◆ **Problem requirements**
Below is a set of records. Please retype every one exactly.

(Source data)
--

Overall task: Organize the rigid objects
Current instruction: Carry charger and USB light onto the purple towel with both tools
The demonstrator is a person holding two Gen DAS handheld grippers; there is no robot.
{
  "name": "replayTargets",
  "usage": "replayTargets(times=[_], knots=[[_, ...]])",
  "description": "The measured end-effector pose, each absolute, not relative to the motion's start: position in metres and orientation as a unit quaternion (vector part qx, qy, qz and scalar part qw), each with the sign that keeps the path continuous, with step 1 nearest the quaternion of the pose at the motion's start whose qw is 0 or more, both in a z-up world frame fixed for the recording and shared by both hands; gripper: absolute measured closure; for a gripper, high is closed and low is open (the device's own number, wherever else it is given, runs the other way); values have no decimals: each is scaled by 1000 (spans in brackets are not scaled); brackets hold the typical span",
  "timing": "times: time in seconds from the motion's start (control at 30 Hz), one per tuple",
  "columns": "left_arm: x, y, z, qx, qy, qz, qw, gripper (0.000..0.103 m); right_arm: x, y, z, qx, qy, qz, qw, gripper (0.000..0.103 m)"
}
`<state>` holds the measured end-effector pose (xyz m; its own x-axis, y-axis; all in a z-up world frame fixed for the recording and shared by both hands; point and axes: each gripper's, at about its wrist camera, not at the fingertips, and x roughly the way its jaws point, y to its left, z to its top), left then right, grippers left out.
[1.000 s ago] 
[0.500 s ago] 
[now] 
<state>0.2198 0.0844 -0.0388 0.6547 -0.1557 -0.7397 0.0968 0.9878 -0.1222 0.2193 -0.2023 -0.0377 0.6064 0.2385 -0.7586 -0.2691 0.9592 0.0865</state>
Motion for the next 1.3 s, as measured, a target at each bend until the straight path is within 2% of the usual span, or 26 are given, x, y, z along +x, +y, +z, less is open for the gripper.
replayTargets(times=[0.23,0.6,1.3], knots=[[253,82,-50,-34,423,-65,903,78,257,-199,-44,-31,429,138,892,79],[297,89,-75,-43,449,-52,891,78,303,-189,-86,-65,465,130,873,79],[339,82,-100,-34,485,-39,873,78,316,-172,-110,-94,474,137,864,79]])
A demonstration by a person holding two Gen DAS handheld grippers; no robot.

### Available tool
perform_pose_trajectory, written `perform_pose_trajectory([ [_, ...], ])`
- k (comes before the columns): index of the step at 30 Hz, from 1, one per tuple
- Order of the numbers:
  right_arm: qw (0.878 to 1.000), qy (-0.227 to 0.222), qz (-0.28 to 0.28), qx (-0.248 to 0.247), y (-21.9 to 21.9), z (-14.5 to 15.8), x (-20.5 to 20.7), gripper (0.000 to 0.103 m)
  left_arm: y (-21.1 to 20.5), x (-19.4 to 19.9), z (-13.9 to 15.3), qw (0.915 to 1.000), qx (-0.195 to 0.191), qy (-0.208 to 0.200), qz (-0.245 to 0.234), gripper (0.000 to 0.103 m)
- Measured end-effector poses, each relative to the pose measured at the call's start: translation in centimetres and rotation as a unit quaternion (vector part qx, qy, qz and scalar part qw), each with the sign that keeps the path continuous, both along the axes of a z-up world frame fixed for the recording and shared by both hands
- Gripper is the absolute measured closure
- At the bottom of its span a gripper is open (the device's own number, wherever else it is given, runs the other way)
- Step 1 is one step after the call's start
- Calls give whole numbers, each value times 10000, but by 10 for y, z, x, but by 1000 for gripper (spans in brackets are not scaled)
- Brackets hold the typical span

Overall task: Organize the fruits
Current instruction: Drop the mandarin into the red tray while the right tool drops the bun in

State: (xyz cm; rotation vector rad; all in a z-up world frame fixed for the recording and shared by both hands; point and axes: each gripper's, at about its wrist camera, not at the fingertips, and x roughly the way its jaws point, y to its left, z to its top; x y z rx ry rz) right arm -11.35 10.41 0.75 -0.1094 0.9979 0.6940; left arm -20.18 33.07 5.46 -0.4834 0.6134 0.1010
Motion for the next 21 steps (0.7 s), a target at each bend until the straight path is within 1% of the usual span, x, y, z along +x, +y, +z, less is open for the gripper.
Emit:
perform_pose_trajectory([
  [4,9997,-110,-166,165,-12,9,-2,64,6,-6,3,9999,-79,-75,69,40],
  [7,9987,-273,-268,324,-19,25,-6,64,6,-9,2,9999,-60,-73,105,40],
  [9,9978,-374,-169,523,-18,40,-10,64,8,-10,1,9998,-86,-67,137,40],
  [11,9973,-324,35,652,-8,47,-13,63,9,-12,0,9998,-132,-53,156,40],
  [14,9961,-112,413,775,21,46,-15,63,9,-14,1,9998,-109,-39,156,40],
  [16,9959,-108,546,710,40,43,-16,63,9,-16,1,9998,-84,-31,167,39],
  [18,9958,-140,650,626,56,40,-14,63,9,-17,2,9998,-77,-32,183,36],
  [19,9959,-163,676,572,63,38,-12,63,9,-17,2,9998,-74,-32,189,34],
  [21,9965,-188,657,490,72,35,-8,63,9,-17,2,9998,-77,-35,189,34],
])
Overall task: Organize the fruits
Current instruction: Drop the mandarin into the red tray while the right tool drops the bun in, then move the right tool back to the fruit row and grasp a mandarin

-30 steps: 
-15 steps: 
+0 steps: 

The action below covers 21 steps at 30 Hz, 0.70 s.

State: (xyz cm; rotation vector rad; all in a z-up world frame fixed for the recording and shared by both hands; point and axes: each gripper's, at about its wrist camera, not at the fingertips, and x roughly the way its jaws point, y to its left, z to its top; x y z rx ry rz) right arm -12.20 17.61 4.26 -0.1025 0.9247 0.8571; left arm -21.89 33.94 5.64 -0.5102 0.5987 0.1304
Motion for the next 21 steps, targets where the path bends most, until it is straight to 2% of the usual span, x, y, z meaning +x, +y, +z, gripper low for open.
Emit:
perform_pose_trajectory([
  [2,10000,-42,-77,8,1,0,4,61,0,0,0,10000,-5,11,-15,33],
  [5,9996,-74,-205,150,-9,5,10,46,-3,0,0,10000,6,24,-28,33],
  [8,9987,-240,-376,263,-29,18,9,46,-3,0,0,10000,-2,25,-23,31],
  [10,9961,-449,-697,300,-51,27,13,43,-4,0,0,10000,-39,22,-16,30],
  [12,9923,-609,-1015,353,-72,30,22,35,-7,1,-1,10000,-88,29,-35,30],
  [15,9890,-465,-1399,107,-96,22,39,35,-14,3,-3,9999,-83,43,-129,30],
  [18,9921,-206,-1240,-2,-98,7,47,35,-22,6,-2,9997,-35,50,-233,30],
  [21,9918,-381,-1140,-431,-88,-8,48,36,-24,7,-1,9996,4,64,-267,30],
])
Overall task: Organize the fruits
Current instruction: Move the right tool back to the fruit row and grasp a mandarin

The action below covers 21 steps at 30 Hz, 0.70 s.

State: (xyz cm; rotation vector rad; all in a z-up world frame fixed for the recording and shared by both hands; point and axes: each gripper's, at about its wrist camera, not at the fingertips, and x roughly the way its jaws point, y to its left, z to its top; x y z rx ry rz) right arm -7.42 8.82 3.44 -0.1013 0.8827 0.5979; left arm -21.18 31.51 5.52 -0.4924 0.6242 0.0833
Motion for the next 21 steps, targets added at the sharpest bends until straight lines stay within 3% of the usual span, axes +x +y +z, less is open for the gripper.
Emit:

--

◆ **Reply**
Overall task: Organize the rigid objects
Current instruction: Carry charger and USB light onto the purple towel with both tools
The demonstrator is a person holding two Gen DAS handheld grippers; there is no robot.
{
  "name": "replayTargets",
  "usage": "replayTargets(times=[_], knots=[[_, ...]])",
  "description": "The measured end-effector pose, each absolute, not relative to the motion's start: position in metres and orientation as a unit quaternion (vector part qx, qy, qz and scalar part qw), each with the sign that keeps the path continuous, with step 1 nearest the quaternion of the pose at the motion's start whose qw is 0 or more, both in a z-up world frame fixed for the recording and shared by both hands; gripper: absolute measured closure; for a gripper, high is closed and low is open (the device's own number, wherever else it is given, runs the other way); values have no decimals: each is scaled by 1000 (spans in brackets are not scaled); brackets hold the typical span",
  "timing": "times: time in seconds from the motion's start (control at 30 Hz), one per tuple",
  "columns": "left_arm: x, y, z, qx, qy, qz, qw, gripper (0.000..0.103 m); right_arm: x, y, z, qx, qy, qz, qw, gripper (0.000..0.103 m)"
}
`<state>` holds the measured end-effector pose (xyz m; its own x-axis, y-axis; all in a z-up world frame fixed for the recording and shared by both hands; point and axes: each gripper's, at about its wrist camera, not at the fingertips, and x roughly the way its jaws point, y to its left, z to its top), left then right, grippers left out.
[1.000 s ago] 
[0.500 s ago] 
[now] 
<state>0.2198 0.0844 -0.0388 0.6547 -0.1557 -0.7397 0.0968 0.9878 -0.1222 0.2193 -0.2023 -0.0377 0.6064 0.2385 -0.7586 -0.2691 0.9592 0.0865</state>
Motion for the next 1.3 s, as measured, a target at each bend until the straight path is within 2% of the usual span, or 26 are given, x, y, z along +x, +y, +z, less is open for the gripper.
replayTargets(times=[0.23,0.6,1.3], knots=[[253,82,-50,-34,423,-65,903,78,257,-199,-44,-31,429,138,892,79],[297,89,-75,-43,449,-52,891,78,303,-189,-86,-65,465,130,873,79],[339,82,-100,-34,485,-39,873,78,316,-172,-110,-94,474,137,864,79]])
A demonstration by a person holding two Gen DAS handheld grippers; no robot.

### Available tool
perform_pose_trajectory, written `perform_pose_trajectory([ [_, ...], ])`
- k (comes before the columns): index of the step at 30 Hz, from 1, one per tuple
- Order of the numbers:
  right_arm: qw (0.878 to 1.000), qy (-0.227 to 0.222), qz (-0.28 to 0.28), qx (-0.248 to 0.247), y (-21.9 to 21.9), z (-14.5 to 15.8), x (-20.5 to 20.7), gripper (0.000 to 0.103 m)
  left_arm: y (-21.1 to 20.5), x (-19.4 to 19.9), z (-13.9 to 15.3), qw (0.915 to 1.000), qx (-0.195 to 0.191), qy (-0.208 to 0.200), qz (-0.245 to 0.234), gripper (0.000 to 0.103 m)
- Measured end-effector poses, each relative to the pose measured at the call's start: translation in centimetres and rotation as a unit quaternion (vector part qx, qy, qz and scalar part qw), each with the sign that keeps the path continuous, both along the axes of a z-up world frame fixed for the recording and shared by both hands
- Gripper is the absolute measured closure
- At the bottom of its span a gripper is open (the device's own number, wherever else it is given, runs the other way)
- Step 1 is one step after the call's start
- Calls give whole numbers, each value times 10000, but by 10 for y, z, x, but by 1000 for gripper (spans in brackets are not scaled)
- Brackets hold the typical span

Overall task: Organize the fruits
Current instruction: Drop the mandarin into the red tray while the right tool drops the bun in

State: (xyz cm; rotation vector rad; all in a z-up world frame fixed for the recording and shared by both hands; point and axes: each gripper's, at about its wrist camera, not at the fingertips, and x roughly the way its jaws point, y to its left, z to its top; x y z rx ry rz) right arm -11.35 10.41 0.75 -0.1094 0.9979 0.6940; left arm -20.18 33.07 5.46 -0.4834 0.6134 0.1010
Motion for the next 21 steps (0.7 s), a target at each bend until the straight path is within 1% of the usual span, x, y, z along +x, +y, +z, less is open for the gripper.
Emit:
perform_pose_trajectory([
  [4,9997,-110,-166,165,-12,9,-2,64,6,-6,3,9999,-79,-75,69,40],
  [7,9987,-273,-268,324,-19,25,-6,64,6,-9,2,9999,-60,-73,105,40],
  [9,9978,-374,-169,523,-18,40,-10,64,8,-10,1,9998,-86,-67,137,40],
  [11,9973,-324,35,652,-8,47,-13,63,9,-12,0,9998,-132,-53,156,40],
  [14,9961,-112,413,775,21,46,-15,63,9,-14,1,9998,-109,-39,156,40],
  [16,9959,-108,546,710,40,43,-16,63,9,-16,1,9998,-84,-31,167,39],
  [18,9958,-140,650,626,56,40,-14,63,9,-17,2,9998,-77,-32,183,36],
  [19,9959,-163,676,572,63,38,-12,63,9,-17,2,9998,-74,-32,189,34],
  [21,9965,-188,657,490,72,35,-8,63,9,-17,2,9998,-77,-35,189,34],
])
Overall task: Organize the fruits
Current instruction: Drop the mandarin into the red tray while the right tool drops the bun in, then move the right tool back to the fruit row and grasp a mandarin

-30 steps: 
-15 steps: 
+0 steps: 

The action below covers 21 steps at 30 Hz, 0.70 s.

State: (xyz cm; rotation vector rad; all in a z-up world frame fixed for the recording and shared by both hands; point and axes: each gripper's, at about its wrist camera, not at the fingertips, and x roughly the way its jaws point, y to its left, z to its top; x y z rx ry rz) right arm -12.20 17.61 4.26 -0.1025 0.9247 0.8571; left arm -21.89 33.94 5.64 -0.5102 0.5987 0.1304
Motion for the next 21 steps, targets where the path bends most, until it is straight to 2% of the usual span, x, y, z meaning +x, +y, +z, gripper low for open.
Emit:
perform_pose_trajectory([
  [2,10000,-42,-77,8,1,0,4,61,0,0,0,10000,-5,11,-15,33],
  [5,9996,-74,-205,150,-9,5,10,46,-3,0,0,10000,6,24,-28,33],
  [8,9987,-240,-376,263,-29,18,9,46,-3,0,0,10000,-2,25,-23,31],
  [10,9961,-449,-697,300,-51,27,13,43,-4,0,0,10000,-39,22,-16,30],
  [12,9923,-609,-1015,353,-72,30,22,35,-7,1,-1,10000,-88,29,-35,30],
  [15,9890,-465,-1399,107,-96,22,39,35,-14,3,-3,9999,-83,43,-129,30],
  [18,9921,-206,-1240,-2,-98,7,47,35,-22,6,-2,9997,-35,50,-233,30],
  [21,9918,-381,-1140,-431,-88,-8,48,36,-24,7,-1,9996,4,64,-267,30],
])
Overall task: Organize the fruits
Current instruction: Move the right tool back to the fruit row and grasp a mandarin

The action below covers 21 steps at 30 Hz, 0.70 s.

State: (xyz cm; rotation vector rad; all in a z-up world frame fixed for the recording and shared by both hands; point and axes: each gripper's, at about its wrist camera, not at the fingertips, and x roughly the way its jaws point, y to its left, z to its top; x y z rx ry rz) right arm -7.42 8.82 3.44 -0.1013 0.8827 0.5979; left arm -21.18 31.51 5.52 -0.4924 0.6242 0.0833
Motion for the next 21 steps, targets added at the sharpest bends until straight lines stay within 3% of the usual span, axes +x +y +z, less is open for the gripper.
Emit:

This concludes the response.